▶ _TASK REQUIREMENTS_:
Print the range of lines that opens with the line containing "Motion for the" and closes with the last line of the listing. Include both ends; print nothing more.

*** Begin section ***

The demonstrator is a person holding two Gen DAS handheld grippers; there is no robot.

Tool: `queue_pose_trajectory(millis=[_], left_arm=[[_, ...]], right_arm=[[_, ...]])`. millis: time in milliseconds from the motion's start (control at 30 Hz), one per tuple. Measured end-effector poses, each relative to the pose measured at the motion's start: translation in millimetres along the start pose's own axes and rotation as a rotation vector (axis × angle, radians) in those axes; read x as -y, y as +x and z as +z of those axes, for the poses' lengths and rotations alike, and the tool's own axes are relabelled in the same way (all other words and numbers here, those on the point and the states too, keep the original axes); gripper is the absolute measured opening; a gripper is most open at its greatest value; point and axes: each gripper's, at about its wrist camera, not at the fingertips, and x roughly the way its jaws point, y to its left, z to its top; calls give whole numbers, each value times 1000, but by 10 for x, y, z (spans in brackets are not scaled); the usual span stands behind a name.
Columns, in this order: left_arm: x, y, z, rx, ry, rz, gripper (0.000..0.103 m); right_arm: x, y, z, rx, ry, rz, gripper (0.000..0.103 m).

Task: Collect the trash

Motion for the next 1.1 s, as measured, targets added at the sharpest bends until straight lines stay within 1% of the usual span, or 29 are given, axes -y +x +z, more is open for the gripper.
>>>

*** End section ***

▶ _WRITTEN RESPONSE_:
Motion for the next 1.1 s, as measured, targets added at the sharpest bends until straight lines stay within 1% of the usual span, or 29 are given, axes -y +x +z, more is open for the gripper.
>>>

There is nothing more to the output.